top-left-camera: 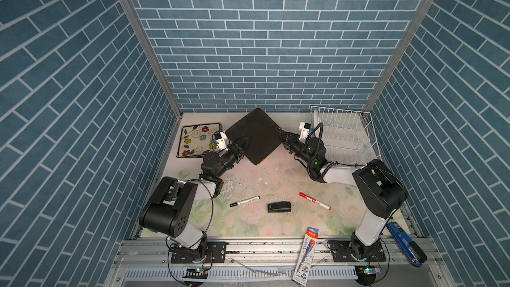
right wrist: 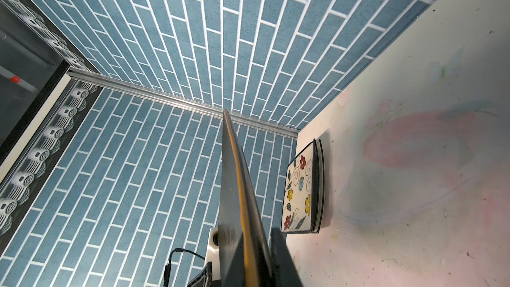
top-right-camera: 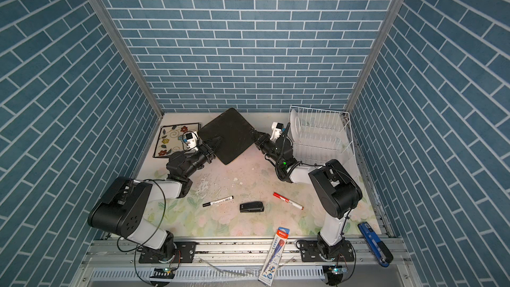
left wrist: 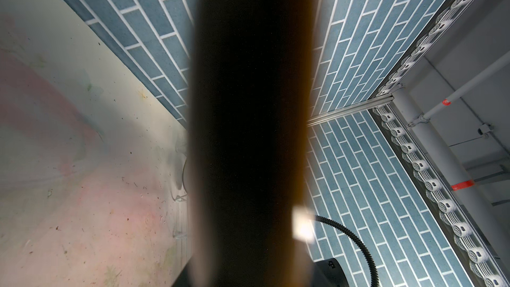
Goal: Unload the plates from the dish rack
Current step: 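Close the left gripper on the black plate's edge nearest it while the right holds, then open the right gripper and draw it back from the black plate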
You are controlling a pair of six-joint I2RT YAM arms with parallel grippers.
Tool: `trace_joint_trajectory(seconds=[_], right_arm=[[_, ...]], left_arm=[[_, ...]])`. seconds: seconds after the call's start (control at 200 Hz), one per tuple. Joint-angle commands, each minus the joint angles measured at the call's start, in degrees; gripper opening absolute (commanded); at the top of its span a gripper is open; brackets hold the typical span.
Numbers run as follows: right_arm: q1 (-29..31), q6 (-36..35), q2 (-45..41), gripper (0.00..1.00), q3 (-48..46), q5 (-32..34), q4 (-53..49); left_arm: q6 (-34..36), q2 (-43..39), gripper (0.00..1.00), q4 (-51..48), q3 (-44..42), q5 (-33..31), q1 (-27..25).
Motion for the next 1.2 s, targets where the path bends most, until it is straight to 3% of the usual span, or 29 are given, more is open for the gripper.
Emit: trace_joint_trajectory(seconds=[0.0, 0.31, 0.425, 0.62, 0.79, 0.895, 1.005, 1.195], right_arm=[[0.46, 8.35, -1.43, 0.00, 2.82, -1.16, 13.50], [0.43, 8.52, -1.26, 0.00, 2.90, -1.26, 13.79], [0.44, 8.52, -0.99, 0.00, 3.03, -1.50, 13.84], [0.48, 8.71, -0.31, 0.00, 3.76, -2.44, 14.71], [0.53, 9.20, 0.24, 0.00, 4.03, -2.91, 16.00], [0.46, 9.15, 0.16, 0.35, 3.97, -3.05, 16.08], [0.48, 9.02, -0.19, 0.63, 3.74, -2.96, 15.56], [0.33, 8.29, -0.94, 0.81, 2.94, -2.49, 13.74]], left_arm=[[0.53, -0.68, 0.44, 2.65, 0.99, 0.46, -0.23], [0.68, -0.42, 0.32, 2.78, 0.87, 0.37, -0.23], [0.78, -0.51, 0.24, 2.69, 0.86, 0.28, -0.23], [0.89, -0.69, 0.00, 2.43, 0.77, 0.02, -0.21], [0.59, -0.78, 0.00, 2.54, 0.77, -0.16, -0.23], [0.75, -1.19, 0.00, 2.35, 0.69, -0.21, -0.10], [0.85, -1.39, 0.00, 2.08, 0.86, -0.25, -0.05], [0.55, -1.85, 0.00, 2.22, 0.77, -0.60, 0.60]])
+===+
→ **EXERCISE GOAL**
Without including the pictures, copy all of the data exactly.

→ **REPLY**
top-left-camera: 
right wrist: 
top-right-camera: 
left wrist: 
Goal: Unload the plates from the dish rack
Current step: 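Close the left gripper on the black plate's edge nearest it while the right holds, then open the right gripper and draw it back from the black plate
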You are controlling a pair of six-joint I2RT YAM arms with parallel grippers.
Tool: `trace_joint_trajectory(seconds=[_], right_arm=[[_, ...]], left_arm=[[_, ...]])`. seconds: seconds after the call's start (control at 200 Hz), one per tuple. Joint-angle commands, each minus the joint angles measured at the call's start, in degrees; gripper opening absolute (commanded); at the top of its span a gripper is open; brackets hold the typical span.
Numbers run as follows: right_arm: q1 (-29..31), q6 (-36..35), q2 (-45..41), gripper (0.00..1.00), q3 (-48..46), q5 (-32..34), q4 (-53..49); left_arm: q6 (-34..36), q2 (-43..39), gripper (0.00..1.00), q4 (-51..48), q3 (-44..42), q5 (-33..31), q1 (-27..25).
Motion for the next 1.2 s, targets where the path bends most, until it is straight to 3% of the usual span, or 29 are given, more is open for the gripper.
Emit: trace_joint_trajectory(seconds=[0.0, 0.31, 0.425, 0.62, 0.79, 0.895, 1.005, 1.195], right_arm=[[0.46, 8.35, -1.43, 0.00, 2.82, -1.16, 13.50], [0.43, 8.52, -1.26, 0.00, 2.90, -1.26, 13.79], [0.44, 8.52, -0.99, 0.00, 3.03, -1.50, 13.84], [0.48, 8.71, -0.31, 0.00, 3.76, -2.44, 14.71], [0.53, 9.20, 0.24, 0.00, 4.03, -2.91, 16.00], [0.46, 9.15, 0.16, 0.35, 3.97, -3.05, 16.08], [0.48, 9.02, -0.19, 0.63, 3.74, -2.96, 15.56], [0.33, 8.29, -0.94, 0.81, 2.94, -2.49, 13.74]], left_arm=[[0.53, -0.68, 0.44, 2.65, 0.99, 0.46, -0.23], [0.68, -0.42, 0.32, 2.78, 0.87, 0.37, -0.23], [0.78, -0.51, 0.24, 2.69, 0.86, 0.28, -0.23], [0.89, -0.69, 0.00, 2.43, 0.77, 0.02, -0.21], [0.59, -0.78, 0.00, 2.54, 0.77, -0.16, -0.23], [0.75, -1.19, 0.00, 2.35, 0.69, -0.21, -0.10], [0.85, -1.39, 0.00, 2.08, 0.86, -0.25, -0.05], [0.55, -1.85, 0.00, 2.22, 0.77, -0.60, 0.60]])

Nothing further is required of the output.